On May 14, 2020, the Company issued non-transferable subscription rights to purchase up to $30 million units, each unit consisting of one share of the Company’s common stock and 0.15 warrants to purchase shares of common stock (the Units) at a price of $7.01 per Unit (the Rights Offering). Stockholders of record as of May 14, 2020 were issued one subscription right for each share of common stock then outstanding. Each right entitled the holder to purchase 0.20506537 Units and expired with no value if not exercised prior to 5:00 p.m. Eastern Time on June 8, 2020 (the Expiration Date). The common stock and warrants comprising the units separated upon the closing of the rights offering and were issued separately.

Stockholders who exercised their rights in full were also permitted an over-subscription right to purchase additional shares of common stock that remained unsubscribed on the Expiration Date of the Rights Offering, subject to the availability of shares and a pro rata allocation of shares among persons exercising their oversubscription right.

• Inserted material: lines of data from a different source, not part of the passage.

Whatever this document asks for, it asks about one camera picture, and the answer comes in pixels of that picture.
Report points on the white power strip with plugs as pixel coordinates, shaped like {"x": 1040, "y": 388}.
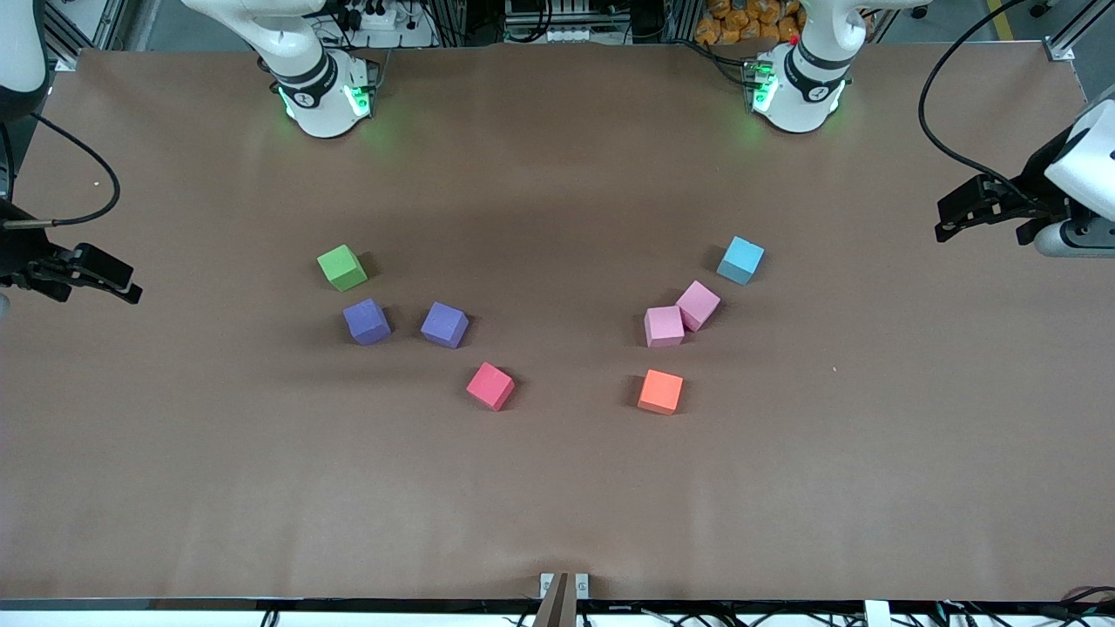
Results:
{"x": 383, "y": 39}

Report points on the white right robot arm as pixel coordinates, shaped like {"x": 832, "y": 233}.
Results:
{"x": 324, "y": 109}

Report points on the orange foam cube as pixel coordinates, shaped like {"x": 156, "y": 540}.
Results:
{"x": 660, "y": 390}

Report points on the purple foam cube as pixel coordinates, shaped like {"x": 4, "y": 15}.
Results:
{"x": 444, "y": 324}
{"x": 366, "y": 320}

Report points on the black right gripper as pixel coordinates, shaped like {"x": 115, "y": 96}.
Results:
{"x": 19, "y": 261}

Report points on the green foam cube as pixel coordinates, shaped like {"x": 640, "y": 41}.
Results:
{"x": 341, "y": 267}

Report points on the crimson foam cube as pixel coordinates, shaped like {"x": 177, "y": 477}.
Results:
{"x": 489, "y": 385}

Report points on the white metal bracket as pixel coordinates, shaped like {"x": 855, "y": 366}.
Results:
{"x": 546, "y": 585}

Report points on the light blue foam cube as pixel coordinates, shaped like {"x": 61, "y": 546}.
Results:
{"x": 740, "y": 259}

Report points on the pink foam cube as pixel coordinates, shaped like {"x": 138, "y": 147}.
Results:
{"x": 664, "y": 326}
{"x": 699, "y": 301}

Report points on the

A total of 4,279,600 shares of common stock and 641,571 warrants were issued and sold in the Rights Offering for net proceeds of approximately $29.5 million. Each warrant is exercisable for one share of the Company’s common stock at an exercise price equal to $7.01, the subscription price for the Units. The warrants are exercisable immediately and expire on the fifth anniversary of the completion of the Rights Offering, or June 16, 2025. The warrants are subject to redemption by the Company for $0.01 per warrant, with not less than 30 days written notice, if the volume weighted average price of our common stock equals or exceeds 200% of the exercise price for the warrants for 10 consecutive trading days, provided that the Company may not redeem the warrants prior to December 16, 2020, six months after the issuance date.

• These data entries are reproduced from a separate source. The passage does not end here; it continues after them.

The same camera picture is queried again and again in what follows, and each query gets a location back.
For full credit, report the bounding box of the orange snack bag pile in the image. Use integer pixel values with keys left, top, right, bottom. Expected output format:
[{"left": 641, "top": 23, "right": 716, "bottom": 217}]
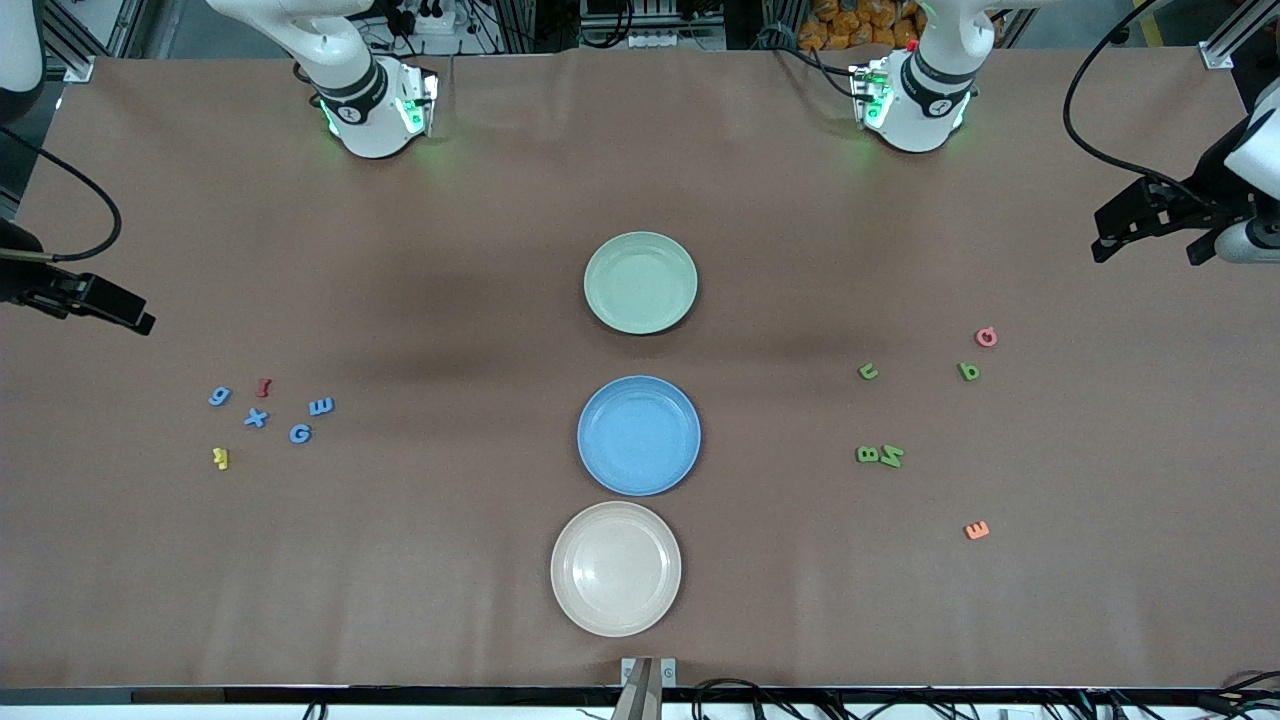
[{"left": 800, "top": 0, "right": 926, "bottom": 51}]

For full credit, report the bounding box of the white power strip with plugs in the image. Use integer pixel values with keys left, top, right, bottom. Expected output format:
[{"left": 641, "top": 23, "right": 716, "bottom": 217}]
[{"left": 393, "top": 0, "right": 473, "bottom": 56}]

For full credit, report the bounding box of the brown table cover sheet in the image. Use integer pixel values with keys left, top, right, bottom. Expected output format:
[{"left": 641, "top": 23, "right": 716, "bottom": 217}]
[{"left": 0, "top": 48, "right": 1280, "bottom": 691}]

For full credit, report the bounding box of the black table edge strip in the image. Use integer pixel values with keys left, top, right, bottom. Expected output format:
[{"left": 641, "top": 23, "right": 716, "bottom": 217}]
[{"left": 0, "top": 686, "right": 1280, "bottom": 707}]

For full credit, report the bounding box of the pale green plate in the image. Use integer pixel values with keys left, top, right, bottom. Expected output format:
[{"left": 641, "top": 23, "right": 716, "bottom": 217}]
[{"left": 583, "top": 231, "right": 699, "bottom": 336}]

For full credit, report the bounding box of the blue plate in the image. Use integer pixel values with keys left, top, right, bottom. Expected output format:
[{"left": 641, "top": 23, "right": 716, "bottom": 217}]
[{"left": 577, "top": 375, "right": 702, "bottom": 497}]

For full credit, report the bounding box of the beige plate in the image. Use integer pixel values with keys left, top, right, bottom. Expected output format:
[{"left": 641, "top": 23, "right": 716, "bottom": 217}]
[{"left": 550, "top": 501, "right": 683, "bottom": 638}]

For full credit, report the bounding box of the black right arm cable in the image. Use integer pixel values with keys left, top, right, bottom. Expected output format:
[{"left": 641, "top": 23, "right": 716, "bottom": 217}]
[{"left": 0, "top": 125, "right": 123, "bottom": 263}]

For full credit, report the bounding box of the aluminium frame post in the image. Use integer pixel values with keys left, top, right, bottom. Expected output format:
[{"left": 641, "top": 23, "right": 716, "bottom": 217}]
[
  {"left": 40, "top": 0, "right": 97, "bottom": 83},
  {"left": 1200, "top": 0, "right": 1280, "bottom": 71}
]

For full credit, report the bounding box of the grey metal camera mount bracket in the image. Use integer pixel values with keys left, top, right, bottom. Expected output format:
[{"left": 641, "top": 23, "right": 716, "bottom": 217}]
[{"left": 612, "top": 656, "right": 678, "bottom": 720}]

Robert W. Duggan, the Company’s Chairman of the Board of Directors and the beneficial owner of approximately 43% of the Company’s outstanding common stock prior to the Rights Offering, participated in the Rights Offering and purchased an aggregate of 2,561,873 Units. After giving effect to the rights offering, Mr. Duggan is the beneficial owner of approximately 47% of the Company’s outstanding common stock as of June 30, 2020.

Common Stock Warrants

In connection with a private placement in 2014 of the Company’s common stock, par value $0.001 per share, the Company issued warrants as compensation to the placement agent to purchase a total of 299,625 shares of its common stock at a price of $2.67 per share (the Private Placement Warrants). The Private Placement Warrants are exercisable for period of seven years from issuance. As of June 30, 2020, there were a total of 46,238 of Private Placement Warrants outstanding. In connection with the closing of the Company’s initial public offering in 2016, the Company issued warrants as compensation to its underwriters, to purchase a total of 574,985 shares of its common stock at a price of $5.00 per share (the IPO Warrants). The IPO Warrants are exercisable for a period of five years from issuance. As of June 30, 2020, there were a total of 121,609 of the IPO Warrants outstanding. All 641,571 warrants issued in connection with the Rights Offering were outstanding as of June 30, 2020.

Equity Plans

2017 Equity Incentive Plan and 2017 Inducement Equity Incentive Plan

The Board of Directors of the Company (the Board) previously adopted, and the Company’s stockholders approved, the Company’s 2017 Equity Incentive Plan (the 2017 Plan).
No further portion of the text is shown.